PROMPT> Within the records below, how many lines contain "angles"? The answer is that number alone.

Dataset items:

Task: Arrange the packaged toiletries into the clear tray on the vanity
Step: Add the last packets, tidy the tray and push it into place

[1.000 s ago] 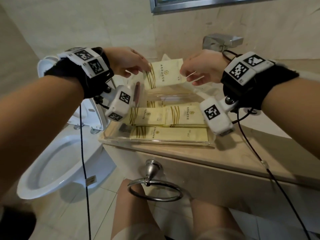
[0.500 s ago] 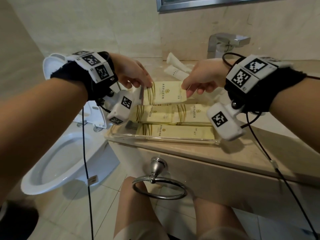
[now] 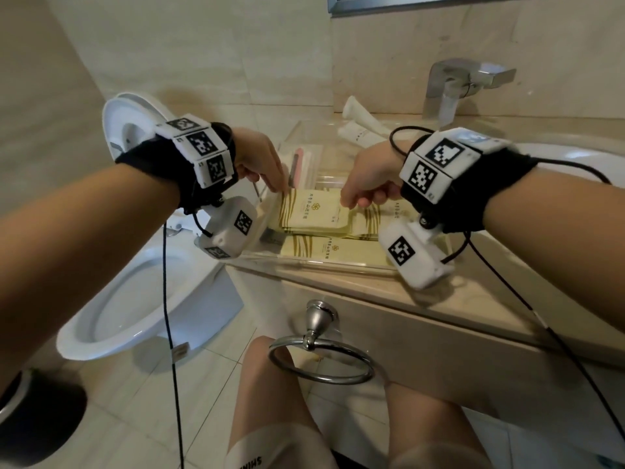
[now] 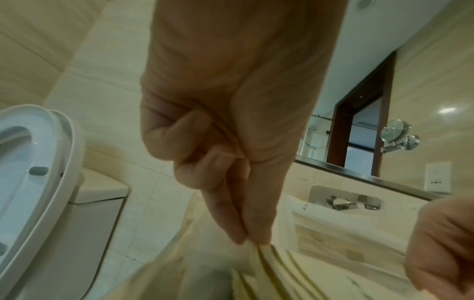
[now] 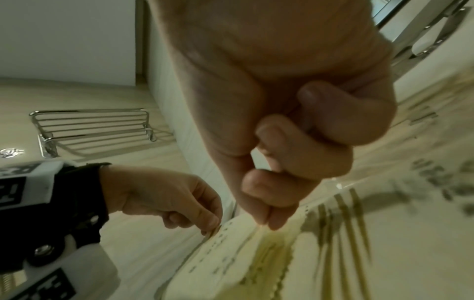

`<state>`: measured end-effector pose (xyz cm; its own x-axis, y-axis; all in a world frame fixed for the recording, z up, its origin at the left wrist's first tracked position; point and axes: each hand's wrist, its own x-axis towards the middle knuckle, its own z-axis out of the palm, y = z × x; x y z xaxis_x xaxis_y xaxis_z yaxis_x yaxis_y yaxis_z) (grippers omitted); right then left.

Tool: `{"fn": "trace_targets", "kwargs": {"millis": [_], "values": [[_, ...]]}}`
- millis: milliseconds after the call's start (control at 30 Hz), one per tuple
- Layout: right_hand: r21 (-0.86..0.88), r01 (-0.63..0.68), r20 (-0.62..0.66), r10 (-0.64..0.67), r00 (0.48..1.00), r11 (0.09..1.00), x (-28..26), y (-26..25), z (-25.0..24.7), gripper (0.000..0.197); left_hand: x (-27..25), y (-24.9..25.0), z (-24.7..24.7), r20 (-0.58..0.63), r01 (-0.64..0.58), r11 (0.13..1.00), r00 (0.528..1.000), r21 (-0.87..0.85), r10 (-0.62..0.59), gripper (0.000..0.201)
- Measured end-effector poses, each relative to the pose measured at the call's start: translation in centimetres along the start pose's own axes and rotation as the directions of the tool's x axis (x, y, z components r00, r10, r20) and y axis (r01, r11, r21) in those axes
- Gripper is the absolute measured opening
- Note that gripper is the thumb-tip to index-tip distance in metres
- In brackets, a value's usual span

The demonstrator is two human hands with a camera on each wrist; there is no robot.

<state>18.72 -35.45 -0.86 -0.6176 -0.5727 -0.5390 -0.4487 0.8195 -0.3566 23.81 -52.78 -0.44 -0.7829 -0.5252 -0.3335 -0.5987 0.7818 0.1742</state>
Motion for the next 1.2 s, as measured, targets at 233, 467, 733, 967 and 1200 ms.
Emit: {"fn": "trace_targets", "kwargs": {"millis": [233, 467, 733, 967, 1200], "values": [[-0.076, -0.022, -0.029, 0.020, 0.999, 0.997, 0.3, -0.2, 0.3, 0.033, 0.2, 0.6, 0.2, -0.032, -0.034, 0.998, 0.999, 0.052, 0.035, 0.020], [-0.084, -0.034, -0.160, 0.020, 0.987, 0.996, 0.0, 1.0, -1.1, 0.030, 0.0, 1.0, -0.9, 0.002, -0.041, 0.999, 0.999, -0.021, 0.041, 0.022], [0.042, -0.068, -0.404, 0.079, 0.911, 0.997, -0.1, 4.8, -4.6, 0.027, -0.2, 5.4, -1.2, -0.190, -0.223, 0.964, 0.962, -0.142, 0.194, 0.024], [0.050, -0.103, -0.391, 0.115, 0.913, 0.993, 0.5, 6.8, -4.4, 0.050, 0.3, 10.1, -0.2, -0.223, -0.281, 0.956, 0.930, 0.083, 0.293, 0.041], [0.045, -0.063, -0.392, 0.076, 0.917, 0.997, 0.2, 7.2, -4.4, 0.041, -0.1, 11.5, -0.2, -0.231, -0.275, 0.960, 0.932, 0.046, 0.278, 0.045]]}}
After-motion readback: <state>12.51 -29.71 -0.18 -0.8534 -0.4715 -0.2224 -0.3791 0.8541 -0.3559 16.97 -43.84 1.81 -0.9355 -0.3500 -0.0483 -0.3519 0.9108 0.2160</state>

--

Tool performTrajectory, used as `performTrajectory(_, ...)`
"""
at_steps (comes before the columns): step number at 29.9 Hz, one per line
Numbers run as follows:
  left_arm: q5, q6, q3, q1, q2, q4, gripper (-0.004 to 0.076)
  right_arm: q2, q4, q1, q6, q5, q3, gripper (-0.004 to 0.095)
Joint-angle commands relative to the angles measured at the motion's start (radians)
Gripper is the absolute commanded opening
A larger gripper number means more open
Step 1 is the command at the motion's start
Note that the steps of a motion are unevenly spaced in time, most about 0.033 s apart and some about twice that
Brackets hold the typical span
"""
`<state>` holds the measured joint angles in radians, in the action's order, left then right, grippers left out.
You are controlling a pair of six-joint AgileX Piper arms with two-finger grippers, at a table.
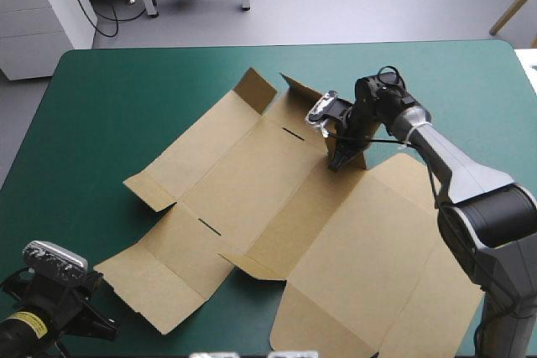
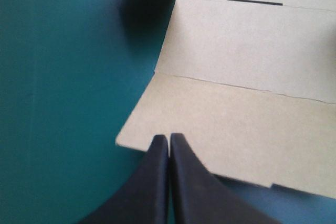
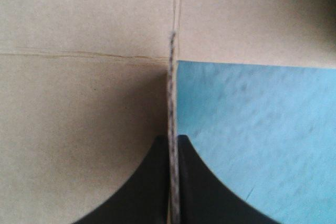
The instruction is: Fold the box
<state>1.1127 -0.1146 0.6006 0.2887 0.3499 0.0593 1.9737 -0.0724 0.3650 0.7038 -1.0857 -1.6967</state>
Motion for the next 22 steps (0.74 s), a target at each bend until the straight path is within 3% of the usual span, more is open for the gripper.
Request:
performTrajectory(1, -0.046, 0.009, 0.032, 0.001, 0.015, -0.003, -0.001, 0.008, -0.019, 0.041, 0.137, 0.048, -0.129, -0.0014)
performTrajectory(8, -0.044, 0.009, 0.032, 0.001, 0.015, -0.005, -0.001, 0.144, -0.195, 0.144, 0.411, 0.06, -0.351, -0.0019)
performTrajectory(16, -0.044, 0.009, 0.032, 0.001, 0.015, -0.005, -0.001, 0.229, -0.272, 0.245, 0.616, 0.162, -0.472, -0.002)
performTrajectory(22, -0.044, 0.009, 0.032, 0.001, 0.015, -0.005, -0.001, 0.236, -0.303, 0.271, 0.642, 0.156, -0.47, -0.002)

TASK ANSWER> 2